** What to work on **
Please retype the records below exactly, from the first line down to and including the line with "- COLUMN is".

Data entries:
--- START ---
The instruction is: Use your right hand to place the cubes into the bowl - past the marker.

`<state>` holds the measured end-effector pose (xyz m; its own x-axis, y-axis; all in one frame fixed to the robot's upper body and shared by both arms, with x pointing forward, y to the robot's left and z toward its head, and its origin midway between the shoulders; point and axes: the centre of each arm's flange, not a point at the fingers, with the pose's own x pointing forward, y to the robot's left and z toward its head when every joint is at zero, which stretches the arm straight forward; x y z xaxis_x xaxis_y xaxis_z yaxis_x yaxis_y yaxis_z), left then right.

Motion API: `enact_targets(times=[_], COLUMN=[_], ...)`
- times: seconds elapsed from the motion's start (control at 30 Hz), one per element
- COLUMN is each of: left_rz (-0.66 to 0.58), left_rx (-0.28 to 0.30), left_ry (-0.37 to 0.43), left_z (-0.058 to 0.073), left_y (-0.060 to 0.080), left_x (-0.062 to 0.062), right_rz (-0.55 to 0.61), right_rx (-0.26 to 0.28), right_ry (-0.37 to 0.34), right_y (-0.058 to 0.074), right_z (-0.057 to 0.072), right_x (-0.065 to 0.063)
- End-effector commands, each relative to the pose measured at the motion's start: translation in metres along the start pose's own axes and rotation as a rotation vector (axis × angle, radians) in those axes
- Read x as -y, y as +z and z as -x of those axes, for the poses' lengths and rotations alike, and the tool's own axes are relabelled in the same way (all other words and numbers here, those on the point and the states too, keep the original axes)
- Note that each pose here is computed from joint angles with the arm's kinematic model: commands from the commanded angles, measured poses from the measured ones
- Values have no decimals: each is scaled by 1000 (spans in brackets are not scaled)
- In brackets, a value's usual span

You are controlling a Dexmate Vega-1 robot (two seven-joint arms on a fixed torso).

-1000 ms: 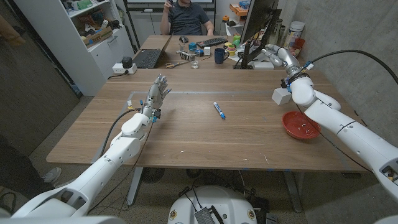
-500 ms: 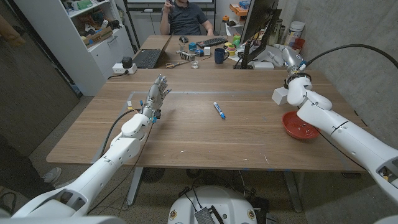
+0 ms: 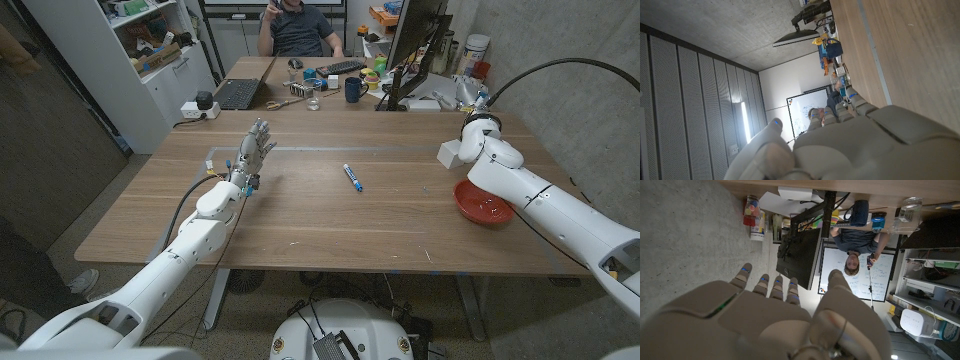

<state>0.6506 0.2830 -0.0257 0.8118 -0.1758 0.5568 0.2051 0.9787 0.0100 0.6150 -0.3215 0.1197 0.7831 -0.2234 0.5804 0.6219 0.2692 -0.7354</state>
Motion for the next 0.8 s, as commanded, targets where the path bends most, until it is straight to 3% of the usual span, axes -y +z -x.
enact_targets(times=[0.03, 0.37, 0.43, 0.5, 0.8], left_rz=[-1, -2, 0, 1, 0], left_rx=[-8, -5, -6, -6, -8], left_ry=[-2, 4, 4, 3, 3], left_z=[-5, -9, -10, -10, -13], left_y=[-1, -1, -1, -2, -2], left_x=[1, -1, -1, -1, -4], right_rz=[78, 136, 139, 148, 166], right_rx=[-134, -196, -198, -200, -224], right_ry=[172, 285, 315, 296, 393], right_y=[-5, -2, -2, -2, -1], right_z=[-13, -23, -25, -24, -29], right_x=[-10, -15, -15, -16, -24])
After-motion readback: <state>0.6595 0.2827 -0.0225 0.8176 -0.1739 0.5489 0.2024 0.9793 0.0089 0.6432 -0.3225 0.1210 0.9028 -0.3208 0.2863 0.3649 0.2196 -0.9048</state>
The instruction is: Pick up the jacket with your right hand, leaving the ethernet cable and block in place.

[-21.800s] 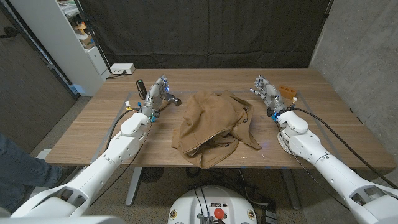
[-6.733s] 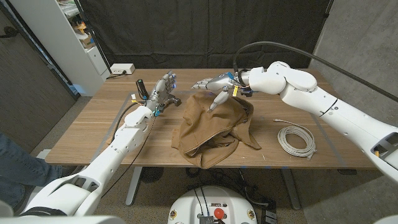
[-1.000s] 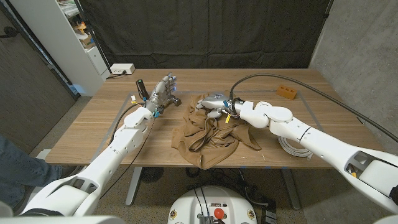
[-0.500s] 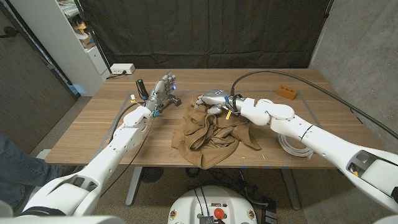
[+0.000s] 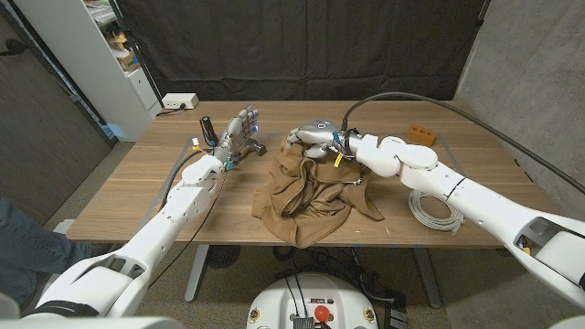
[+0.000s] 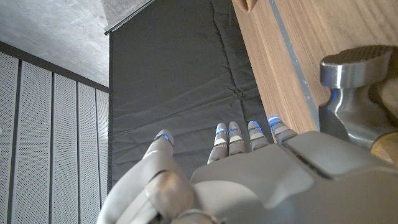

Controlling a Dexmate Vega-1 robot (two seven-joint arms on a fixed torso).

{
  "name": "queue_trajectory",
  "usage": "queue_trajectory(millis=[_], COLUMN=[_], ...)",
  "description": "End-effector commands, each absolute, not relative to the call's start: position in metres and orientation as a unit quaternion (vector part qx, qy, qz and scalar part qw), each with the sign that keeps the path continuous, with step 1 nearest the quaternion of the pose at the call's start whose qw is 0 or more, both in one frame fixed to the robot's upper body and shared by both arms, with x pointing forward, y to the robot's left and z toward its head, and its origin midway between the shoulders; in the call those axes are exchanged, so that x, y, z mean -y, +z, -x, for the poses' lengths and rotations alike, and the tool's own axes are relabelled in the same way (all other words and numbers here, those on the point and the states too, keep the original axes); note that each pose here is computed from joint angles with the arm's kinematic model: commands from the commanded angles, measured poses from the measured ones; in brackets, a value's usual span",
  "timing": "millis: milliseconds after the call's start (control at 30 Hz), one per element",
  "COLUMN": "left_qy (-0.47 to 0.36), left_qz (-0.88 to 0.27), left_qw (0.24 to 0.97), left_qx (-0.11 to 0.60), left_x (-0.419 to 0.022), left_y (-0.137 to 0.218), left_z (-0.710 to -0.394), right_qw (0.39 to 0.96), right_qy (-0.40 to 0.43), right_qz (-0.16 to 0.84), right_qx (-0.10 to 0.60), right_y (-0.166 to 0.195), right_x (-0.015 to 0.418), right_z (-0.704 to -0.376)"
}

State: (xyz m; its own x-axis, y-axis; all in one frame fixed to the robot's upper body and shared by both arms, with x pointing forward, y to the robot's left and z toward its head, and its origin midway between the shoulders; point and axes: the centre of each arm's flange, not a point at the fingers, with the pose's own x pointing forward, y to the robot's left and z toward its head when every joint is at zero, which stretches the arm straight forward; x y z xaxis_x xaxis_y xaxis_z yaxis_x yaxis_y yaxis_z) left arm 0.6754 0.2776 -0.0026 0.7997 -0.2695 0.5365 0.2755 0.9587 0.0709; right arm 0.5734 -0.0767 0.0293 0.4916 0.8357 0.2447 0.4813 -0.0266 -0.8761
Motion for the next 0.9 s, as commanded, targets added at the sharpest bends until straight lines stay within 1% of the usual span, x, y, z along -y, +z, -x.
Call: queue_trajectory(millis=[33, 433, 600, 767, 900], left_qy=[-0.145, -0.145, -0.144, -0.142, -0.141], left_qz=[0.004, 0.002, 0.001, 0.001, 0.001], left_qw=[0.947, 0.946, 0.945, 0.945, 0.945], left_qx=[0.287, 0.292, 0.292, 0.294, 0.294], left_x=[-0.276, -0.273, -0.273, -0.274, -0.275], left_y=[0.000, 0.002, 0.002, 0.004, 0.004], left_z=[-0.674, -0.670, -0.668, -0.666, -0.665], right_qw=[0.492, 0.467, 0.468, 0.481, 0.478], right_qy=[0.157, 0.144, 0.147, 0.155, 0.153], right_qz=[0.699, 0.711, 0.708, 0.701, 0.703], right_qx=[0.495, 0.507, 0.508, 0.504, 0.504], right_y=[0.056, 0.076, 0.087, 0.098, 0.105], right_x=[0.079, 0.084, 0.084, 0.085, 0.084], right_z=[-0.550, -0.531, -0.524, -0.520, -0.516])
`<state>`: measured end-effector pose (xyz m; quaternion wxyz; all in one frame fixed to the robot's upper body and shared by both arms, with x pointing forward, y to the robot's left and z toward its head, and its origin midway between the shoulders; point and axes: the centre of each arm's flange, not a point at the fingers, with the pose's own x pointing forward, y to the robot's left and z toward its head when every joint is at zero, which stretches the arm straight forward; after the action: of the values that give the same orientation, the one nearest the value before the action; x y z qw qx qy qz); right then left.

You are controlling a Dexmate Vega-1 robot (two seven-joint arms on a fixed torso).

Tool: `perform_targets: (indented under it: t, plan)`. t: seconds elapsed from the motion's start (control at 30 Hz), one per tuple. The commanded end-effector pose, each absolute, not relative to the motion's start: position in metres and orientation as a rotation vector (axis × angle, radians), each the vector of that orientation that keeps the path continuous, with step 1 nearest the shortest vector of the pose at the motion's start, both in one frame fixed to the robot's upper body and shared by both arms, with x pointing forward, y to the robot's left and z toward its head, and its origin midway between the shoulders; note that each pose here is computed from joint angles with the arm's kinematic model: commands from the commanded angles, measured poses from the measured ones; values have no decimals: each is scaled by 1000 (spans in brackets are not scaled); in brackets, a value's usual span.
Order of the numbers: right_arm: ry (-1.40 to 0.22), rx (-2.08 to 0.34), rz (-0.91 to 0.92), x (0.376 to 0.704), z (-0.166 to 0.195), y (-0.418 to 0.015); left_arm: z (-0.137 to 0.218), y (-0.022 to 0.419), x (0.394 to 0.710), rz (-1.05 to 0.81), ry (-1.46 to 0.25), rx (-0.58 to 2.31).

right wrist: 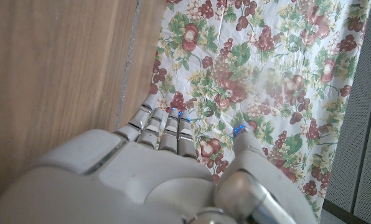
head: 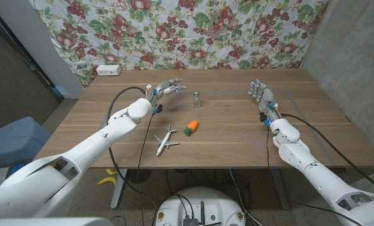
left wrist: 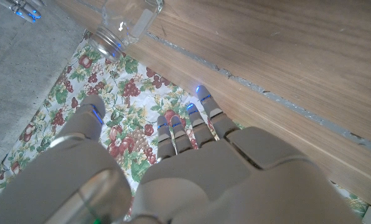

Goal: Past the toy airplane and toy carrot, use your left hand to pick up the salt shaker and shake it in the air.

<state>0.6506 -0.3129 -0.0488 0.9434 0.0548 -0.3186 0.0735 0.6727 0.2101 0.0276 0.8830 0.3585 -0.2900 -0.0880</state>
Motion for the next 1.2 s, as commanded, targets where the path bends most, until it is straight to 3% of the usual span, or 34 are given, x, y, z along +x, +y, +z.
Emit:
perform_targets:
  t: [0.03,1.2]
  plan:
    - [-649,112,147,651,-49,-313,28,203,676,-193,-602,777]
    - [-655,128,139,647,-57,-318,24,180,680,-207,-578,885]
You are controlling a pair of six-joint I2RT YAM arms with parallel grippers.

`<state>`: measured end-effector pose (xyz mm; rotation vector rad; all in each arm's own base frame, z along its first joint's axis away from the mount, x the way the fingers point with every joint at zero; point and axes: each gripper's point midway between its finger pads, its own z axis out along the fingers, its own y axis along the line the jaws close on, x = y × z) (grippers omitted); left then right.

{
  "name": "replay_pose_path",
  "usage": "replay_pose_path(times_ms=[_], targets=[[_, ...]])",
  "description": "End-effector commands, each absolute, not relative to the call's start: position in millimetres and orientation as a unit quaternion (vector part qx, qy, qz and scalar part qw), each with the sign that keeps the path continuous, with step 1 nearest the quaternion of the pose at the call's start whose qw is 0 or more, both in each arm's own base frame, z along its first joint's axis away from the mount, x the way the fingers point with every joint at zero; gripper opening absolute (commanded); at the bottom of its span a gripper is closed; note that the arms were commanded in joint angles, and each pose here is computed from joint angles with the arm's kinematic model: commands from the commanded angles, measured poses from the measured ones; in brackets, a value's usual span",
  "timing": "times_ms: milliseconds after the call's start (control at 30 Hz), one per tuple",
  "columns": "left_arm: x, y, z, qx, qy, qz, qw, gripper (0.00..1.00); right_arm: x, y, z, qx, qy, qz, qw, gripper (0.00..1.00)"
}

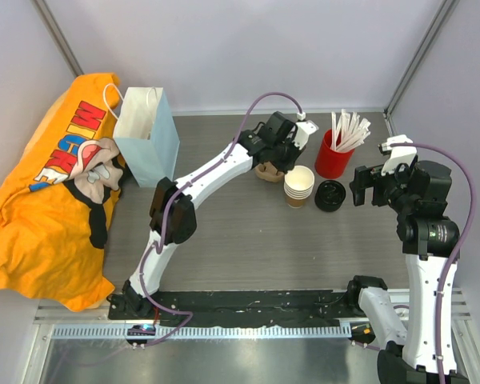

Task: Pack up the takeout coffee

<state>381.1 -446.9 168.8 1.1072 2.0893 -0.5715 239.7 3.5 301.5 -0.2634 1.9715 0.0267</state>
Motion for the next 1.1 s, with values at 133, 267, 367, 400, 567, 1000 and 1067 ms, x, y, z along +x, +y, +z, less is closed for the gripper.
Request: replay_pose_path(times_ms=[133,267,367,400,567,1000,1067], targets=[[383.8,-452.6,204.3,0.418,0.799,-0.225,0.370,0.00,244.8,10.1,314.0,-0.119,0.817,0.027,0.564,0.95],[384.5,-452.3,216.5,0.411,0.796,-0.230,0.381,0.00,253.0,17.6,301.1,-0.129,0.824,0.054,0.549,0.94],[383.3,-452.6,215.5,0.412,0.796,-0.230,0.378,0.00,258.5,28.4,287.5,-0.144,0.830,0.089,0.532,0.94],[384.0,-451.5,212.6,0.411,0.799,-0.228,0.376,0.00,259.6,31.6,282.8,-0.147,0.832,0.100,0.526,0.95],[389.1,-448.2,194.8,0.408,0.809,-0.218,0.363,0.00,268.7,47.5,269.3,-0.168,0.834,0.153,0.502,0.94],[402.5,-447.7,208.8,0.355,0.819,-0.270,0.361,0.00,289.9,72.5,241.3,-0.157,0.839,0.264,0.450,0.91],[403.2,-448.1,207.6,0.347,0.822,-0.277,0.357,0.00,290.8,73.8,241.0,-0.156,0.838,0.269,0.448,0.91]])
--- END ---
** Answer to this problem **
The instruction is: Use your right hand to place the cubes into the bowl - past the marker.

`<state>` holds the measured end-effector pose (xyz m; its own x-axis, y-axis; all in one frame fixed to the robot's upper body and shared by both arms, with x pointing forward, y to the robot's left and z toward its head, and its origin midway between the shoulders; point and axes: the centre of each arm's flange, not a point at the fingers, with the pose's own x pointing forward, y to the robot's left and z toward its head when every joint is at zero, which stretches the arm straight forward; x y z xaxis_x xaxis_y xaxis_z yaxis_x yaxis_y yaxis_z), left then right.

Motion API: `enact_targets(times=[_], COLUMN=[_], ...)`
- times: seconds elapsed from the motion's start (control at 30 Hz), one per element
- COLUMN is each of: left_rz (-0.66 to 0.58), left_rx (-0.28 to 0.30), left_ry (-0.37 to 0.43), left_z (-0.058 to 0.073), left_y (-0.060 to 0.080), left_x (-0.062 to 0.062), right_rz (-0.55 to 0.61), right_rx (-0.26 to 0.28), right_ry (-0.37 to 0.34), right_y (-0.058 to 0.074), right_z (-0.057 to 0.072), right_x (-0.065 to 0.063)

This exercise requires no additional answer.